[bounty] [pipe] [developer program] search #1188

m13v · 2025-01-22T05:02:41Z

[please read the developer program description https://github.com//issues/1184]

improve keyword-based search functionality.
add semantic search capabilities for real-time and retrospective data

suggest other ideas, send us your plan, write comments, give feedback

m13v · 2025-01-22T05:02:52Z

/bounty 1000

algora-pbc · 2025-01-22T05:02:57Z

💎 $1,000 bounty • Screenpi.pe

Steps to solve:

Start working: Comment /attempt #1188 with your implementation plan
Submit work: Create a pull request including /claim #1188 in the PR body to claim the bounty
Receive payment: 100% of the bounty is received 2-5 days post-reward. Make sure you are eligible for payouts

Thank you for contributing to mediar-ai/screenpipe!

Add a bounty • Share on socials

Attempt	Started (GMT+0)	Solution
🟢 @kumarvivek1752	Jan 22, 2025, 2:24:45 PM	WIP
🟢 @b4s36t4	Jan 22, 2025, 8:50:23 PM	WIP

kumarvivek1752 · 2025-01-22T14:24:42Z

/attempt #1188

Algora profile	Completed bounties	Tech	Active attempts	Options
@kumarvivek1752	1 mediar-ai bounty	HTML, TypeScript, CSS & more		Cancel attempt

kumarvivek1752 · 2025-01-22T17:52:44Z

What kind of embedding and vector databases do you want to implement for semantic searching? in my opinion open-ai embeddings and pinecone or chroma would be great.

m13v · 2025-01-22T19:38:38Z

please first give us your plan, please read #1184

m13v · 2025-01-22T19:53:21Z

for semantic search we use nomic-embed-text through ollama atm, please consider implementing it in rust if u can, as with the database we need to minimize extra dependencies for users, and complication for the project overall. I'd go with something like SQLite-vss and build an incremental indexing on top of it, but it's up for discussion.

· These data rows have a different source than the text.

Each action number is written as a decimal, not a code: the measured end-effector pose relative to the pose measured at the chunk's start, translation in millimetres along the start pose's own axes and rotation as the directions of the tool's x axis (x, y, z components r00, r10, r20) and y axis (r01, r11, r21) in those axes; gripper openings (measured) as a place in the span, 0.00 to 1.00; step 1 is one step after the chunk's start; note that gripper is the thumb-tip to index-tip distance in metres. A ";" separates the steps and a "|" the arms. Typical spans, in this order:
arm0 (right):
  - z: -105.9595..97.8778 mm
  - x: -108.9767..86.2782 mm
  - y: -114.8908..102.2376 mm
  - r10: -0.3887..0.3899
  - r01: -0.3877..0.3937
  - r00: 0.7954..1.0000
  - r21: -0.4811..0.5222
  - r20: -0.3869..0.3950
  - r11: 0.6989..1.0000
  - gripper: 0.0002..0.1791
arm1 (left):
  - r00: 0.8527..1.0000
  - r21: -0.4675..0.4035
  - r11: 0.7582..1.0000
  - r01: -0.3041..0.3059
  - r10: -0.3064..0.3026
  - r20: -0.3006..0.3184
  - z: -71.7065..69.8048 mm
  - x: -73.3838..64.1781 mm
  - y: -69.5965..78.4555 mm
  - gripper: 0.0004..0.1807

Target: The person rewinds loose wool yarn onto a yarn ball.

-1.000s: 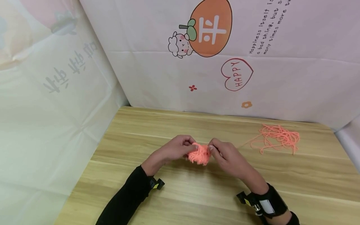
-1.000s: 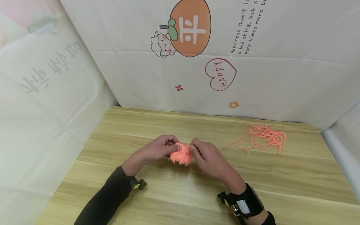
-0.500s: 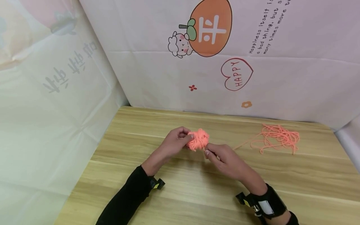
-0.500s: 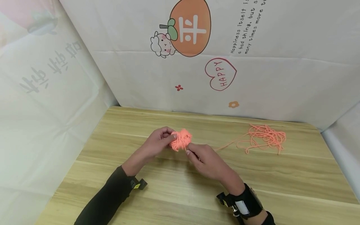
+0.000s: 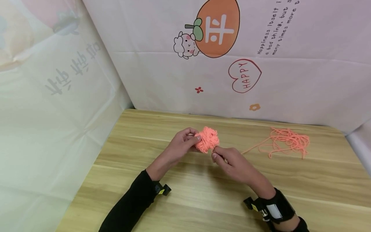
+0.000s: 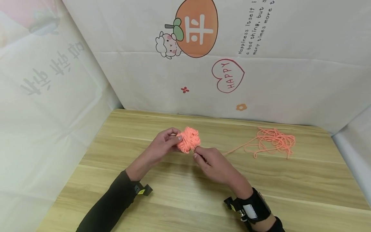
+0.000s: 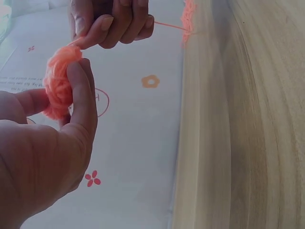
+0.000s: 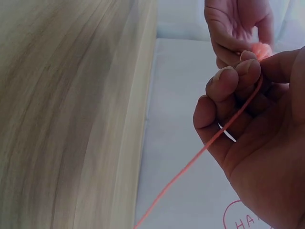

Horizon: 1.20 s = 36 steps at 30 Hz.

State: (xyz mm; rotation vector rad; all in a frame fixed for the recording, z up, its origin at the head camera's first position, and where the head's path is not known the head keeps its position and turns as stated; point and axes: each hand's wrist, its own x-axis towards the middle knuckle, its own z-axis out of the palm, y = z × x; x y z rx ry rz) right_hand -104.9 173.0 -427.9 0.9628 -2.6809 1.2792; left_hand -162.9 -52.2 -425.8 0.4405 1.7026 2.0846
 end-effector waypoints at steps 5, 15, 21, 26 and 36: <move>0.0 -0.5 1.7 0.005 -0.005 1.000 0.006 -0.001 1.000 0.14 | 0.999 -0.007 1.000 0.010 -0.009 0.049 1.5 -1.4 1.3 0.16; 0.9 -0.9 4.3 0.028 -0.027 1.000 -0.018 0.008 0.999 0.13 | 0.995 -0.025 0.997 0.073 -0.071 0.064 3.5 -1.7 0.0 0.23; -0.5 0.4 5.1 0.110 -0.109 0.992 0.016 -0.058 0.994 0.15 | 0.999 0.041 0.998 0.047 -0.048 0.013 7.5 -1.9 -3.6 0.21; -4.8 2.4 -3.5 0.167 -0.146 0.972 0.133 -0.166 0.980 0.27 | 1.000 0.131 0.991 0.023 -0.022 -0.007 13.9 -3.4 -7.9 0.19; -20.2 5.8 -33.9 0.144 -0.112 0.975 0.185 -0.170 0.976 0.19 | 0.993 0.176 0.981 0.080 -0.094 0.069 18.1 -4.9 -10.3 0.20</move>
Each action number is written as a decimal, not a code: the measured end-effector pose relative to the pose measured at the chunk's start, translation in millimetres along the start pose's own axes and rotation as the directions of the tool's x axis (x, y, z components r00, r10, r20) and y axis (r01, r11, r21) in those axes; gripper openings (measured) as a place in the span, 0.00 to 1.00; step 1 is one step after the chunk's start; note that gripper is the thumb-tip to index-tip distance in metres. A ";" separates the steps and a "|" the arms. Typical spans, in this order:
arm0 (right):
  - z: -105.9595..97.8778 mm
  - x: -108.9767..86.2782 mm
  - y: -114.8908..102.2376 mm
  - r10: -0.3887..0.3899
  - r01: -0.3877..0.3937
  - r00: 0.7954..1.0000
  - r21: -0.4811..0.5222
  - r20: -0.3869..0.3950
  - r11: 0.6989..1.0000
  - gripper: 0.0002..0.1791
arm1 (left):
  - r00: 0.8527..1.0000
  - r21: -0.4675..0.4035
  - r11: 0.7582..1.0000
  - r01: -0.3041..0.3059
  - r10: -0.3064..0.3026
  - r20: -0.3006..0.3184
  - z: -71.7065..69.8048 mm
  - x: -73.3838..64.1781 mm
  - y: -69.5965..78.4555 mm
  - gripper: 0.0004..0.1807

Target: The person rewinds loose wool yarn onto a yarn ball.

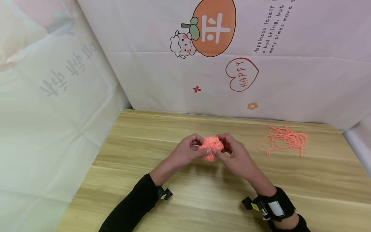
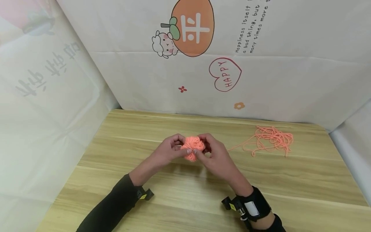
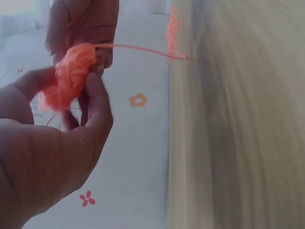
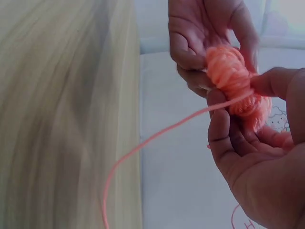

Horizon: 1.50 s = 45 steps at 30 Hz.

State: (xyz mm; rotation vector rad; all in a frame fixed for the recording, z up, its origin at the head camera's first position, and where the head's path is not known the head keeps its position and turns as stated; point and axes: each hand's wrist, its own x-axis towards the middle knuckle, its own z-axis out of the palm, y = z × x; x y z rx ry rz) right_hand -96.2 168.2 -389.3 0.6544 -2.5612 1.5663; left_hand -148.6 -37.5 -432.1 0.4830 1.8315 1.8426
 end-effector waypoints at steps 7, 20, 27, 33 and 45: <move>-0.9 1.0 0.9 -0.081 0.084 0.996 -0.070 0.046 0.994 0.18 | 0.997 0.170 0.985 -0.012 -0.001 0.074 -10.6 -2.8 2.9 0.20; -0.7 -0.4 13.2 -0.072 0.061 0.984 0.072 0.165 0.996 0.17 | 0.997 0.017 0.998 -0.064 0.063 0.051 -13.9 -0.8 2.5 0.17; -0.8 -4.1 50.4 -0.130 0.043 0.962 0.333 0.242 0.942 0.10 | 0.989 -0.151 0.984 -0.095 0.111 0.101 -17.5 -1.1 7.6 0.21; -1.2 -3.9 58.4 -0.190 0.054 0.933 0.402 0.307 0.914 0.14 | 0.958 -0.174 0.977 -0.126 0.165 0.233 -12.8 -2.0 7.3 0.21; -0.5 -1.4 63.0 -0.093 -0.018 0.934 0.305 0.345 0.952 0.15 | 0.876 0.014 0.989 -0.150 0.126 0.465 0.9 -1.9 -3.0 0.08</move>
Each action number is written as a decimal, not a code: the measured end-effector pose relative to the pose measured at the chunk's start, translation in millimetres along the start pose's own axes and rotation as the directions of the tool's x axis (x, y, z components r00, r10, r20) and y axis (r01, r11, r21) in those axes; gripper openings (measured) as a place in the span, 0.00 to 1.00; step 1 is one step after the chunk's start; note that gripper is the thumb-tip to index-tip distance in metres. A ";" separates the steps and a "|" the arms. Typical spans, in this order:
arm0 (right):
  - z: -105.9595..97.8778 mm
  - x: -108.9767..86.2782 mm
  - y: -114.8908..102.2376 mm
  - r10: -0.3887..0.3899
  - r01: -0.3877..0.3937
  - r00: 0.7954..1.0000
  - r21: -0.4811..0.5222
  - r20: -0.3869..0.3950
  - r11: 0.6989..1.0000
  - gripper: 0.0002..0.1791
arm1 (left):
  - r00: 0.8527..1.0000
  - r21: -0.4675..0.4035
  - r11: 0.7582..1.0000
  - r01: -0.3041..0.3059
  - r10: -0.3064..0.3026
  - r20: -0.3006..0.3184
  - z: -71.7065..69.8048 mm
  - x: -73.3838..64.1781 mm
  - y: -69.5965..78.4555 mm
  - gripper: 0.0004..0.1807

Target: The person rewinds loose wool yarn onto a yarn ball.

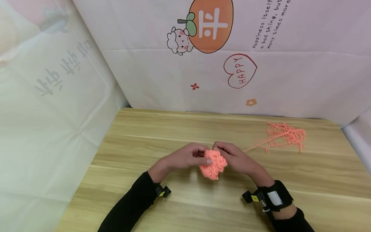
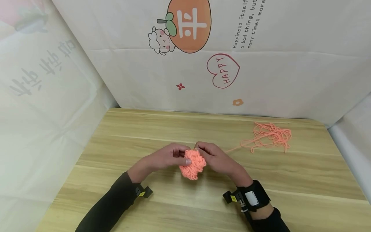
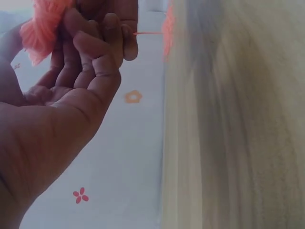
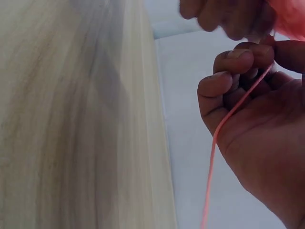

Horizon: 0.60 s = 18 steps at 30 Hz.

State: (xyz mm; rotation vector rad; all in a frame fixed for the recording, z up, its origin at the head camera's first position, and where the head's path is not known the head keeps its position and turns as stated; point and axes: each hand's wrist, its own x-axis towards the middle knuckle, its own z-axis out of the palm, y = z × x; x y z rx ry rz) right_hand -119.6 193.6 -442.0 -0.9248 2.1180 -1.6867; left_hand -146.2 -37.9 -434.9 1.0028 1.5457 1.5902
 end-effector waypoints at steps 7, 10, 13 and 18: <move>0.0 -0.4 -2.1 0.058 -0.060 0.998 -0.065 -0.032 0.996 0.15 | 0.993 0.099 0.990 0.102 -0.108 0.056 4.5 1.6 -4.0 0.07; 2.1 -0.5 -4.7 0.064 -0.068 0.997 -0.074 -0.048 0.995 0.16 | 0.989 0.122 0.983 0.136 -0.141 0.035 6.4 2.4 -6.3 0.08; 4.4 -0.5 -8.6 0.067 -0.076 0.994 -0.108 -0.084 0.991 0.18 | 0.984 0.151 0.973 0.175 -0.176 -0.007 7.0 2.4 -8.1 0.09; 6.6 0.6 -16.0 0.036 -0.062 0.990 -0.200 -0.135 0.978 0.17 | 0.960 0.218 0.939 0.266 -0.237 -0.152 5.5 0.6 -7.9 0.16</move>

m13v · 2025-01-22T19:53:57Z

you can propose other improvements, features in the search, have you used the pipe?

b4s36t4 · 2025-01-22T20:50:19Z

Would like to give this a try.
/attempt #1188

Process:

Semantic Search:
- Tokenizer - Embedding require a custom tokenizer, can be fetched from hf_hub and should be loaded to tokenizer lib.
- Inference - Use ort runtime to load the onnx model and generate embeddings.
Embeddings are generated for each token, we need to do mean pooling to generate a combined embeddings for whole text.
(uses ndarray to generate tokens or mean pooling etc, can be taken inspiration from transformers.js.)
- sqlite_vec extension to support vector db support for sqlite, (Personally tested and it's excellent.)
Need to verify weather it works with sqlx or not.
- Generate a new endpoint (maybe called /semantic) to keep the current search not breaking or to support more features with vector DB.
- /semantic endpoint will simply embed the query passed to request and searches in DB.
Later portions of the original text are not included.